Besides long-lived medical implants, the Michigan researchers envision the Phoenix's use in other settings. The military could sprinkle self-powered sensor chips onto the battlefield, environmental scientists could disperse them in the air or water to detect pollution, and construction crews could mix them into concrete for monitoring the structural integrity of buildings and bridges, the group suggested.

Sleep mode dominates many sensing applications, since the chips need to awaken only occasionally to briefly make a measurement, wirelessly send off their results and then go back to sleep. In many such applications, the sensors will spend more than 99 percent of their time asleep.

Consequently, in the Phoenix design, sleep is the chip's "normal" mode. The device awakens every 10 minutes for a tenth of a second to measure and transmit.
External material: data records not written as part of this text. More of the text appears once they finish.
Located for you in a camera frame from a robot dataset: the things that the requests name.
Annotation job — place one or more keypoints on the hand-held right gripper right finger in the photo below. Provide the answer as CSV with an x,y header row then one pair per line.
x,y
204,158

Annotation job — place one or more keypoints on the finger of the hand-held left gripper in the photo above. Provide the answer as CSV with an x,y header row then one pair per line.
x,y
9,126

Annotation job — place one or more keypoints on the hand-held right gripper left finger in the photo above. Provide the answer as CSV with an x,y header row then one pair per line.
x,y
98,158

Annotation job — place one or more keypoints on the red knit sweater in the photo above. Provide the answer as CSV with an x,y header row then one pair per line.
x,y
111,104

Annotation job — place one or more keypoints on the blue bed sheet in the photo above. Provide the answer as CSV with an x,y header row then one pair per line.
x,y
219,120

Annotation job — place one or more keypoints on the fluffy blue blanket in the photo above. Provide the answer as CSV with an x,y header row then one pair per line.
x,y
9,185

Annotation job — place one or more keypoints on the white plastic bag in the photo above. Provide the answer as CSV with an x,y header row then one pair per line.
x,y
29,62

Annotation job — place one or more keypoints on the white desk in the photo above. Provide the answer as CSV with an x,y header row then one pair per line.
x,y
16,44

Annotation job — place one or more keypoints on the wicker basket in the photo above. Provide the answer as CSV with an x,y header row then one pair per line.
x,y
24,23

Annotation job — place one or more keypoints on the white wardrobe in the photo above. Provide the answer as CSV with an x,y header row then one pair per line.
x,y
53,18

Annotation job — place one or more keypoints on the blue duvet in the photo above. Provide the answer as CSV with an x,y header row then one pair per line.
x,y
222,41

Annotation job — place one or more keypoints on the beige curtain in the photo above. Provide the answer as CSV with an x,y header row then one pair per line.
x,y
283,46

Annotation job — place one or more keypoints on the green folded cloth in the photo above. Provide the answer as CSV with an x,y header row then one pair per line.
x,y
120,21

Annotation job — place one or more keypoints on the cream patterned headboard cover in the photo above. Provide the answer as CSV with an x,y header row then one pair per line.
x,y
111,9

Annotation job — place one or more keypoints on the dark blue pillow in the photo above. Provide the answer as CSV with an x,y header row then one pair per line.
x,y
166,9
Then it goes back to sleep.

To reduce the overall consumption, the researchers used tried-and-true 180-nanometer design rules—which have less leakage overall—and reduced the chip's power supply voltage to 0.5 V rather that the normal 1 to 1.2 V.

However, the biggest innovation responsible for the ultralow power consumption claimed by the researchers was the redesign of the Phoenix's power gates. "Power gates supply power from the battery when a chip is awake and block current from parts of a chip not essential for memory during sleep mode," said Blaauw.

The typical power gate uses a wide channel so that it can quickly power up a sleeping chip. But the Phoenix trades off speed for lower consumption by using a very narrow channel for its power gate transistors. By narrowing the channel, the team reduced leakage current to just 30 picoamps.

Next, the researchers plan to integrate a transmitter and antenna onto the chip, so that it can take measurements and wirelessly transmit its results.